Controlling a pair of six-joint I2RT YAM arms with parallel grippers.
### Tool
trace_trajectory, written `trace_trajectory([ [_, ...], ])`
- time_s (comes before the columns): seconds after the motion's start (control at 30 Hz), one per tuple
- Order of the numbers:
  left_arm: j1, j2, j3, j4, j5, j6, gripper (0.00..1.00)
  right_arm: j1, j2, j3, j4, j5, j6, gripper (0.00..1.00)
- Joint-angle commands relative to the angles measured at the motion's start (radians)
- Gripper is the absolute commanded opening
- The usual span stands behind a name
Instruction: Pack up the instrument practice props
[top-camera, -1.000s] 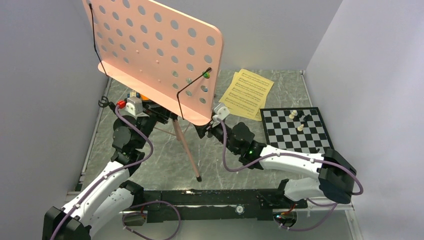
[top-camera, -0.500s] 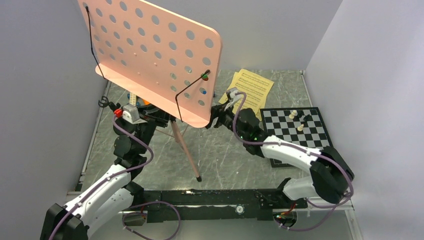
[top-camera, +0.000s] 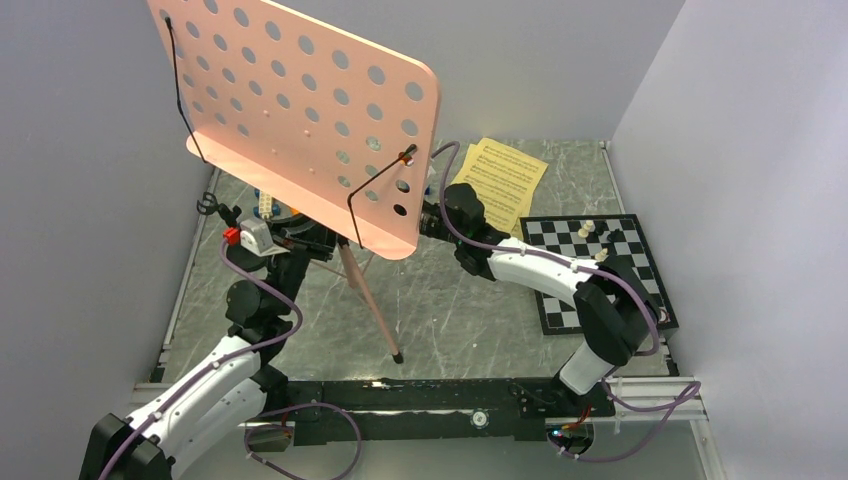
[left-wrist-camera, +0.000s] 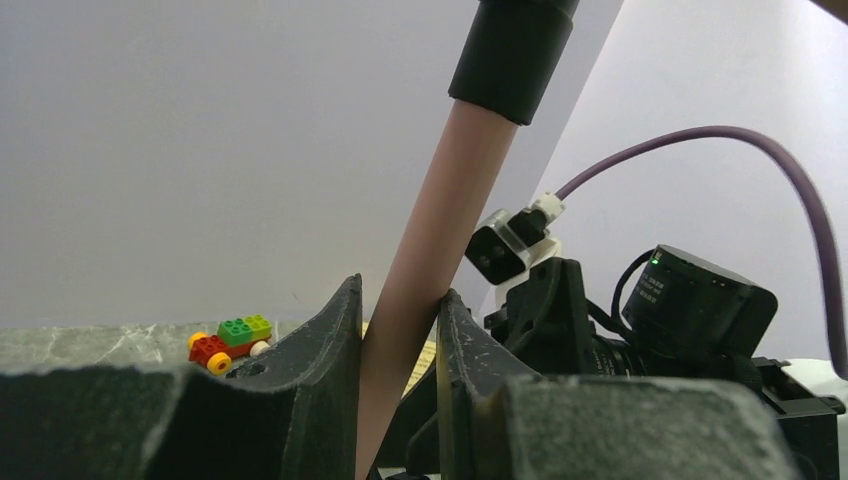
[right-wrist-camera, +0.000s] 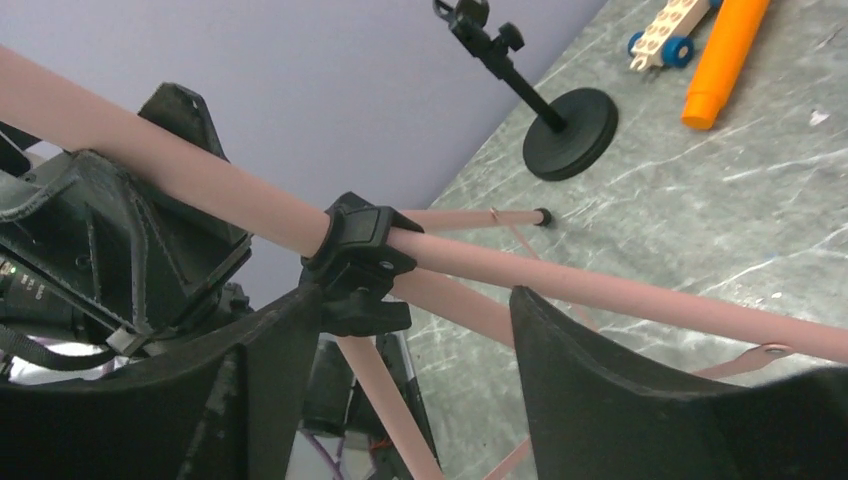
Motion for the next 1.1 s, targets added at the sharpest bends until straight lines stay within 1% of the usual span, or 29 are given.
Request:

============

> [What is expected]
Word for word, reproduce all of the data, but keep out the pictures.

> [Written response]
Controlling a pair of six-joint I2RT YAM arms with parallel grippers.
### Tool
trace_trajectory, written `trace_trajectory([ [_, ...], ])`
- time_s (comes before the columns): seconds after the motion's start (control at 30 Hz), one per tuple
- Order of the numbers:
  left_arm: j1, j2, j3, j4, j5, j6, gripper (0.00..1.00)
  right_arm: j1, j2, j3, j4, j5, j6, gripper (0.00..1.00)
- Joint-angle commands relative to the angles measured at the motion's start (radians)
- Gripper is the absolute commanded opening
- The usual span stands behind a name
Instruction: Pack up the instrument practice props
[top-camera, -1.000s] 
[top-camera, -0.500s] 
[top-camera, +0.000s] 
[left-wrist-camera, +0.000s] 
[right-wrist-camera, +0.000s] 
Motion for the next 1.1 s, targets added at the sharpest bends until straight lines stay within 1% of the usual span, or 29 are given.
Request:

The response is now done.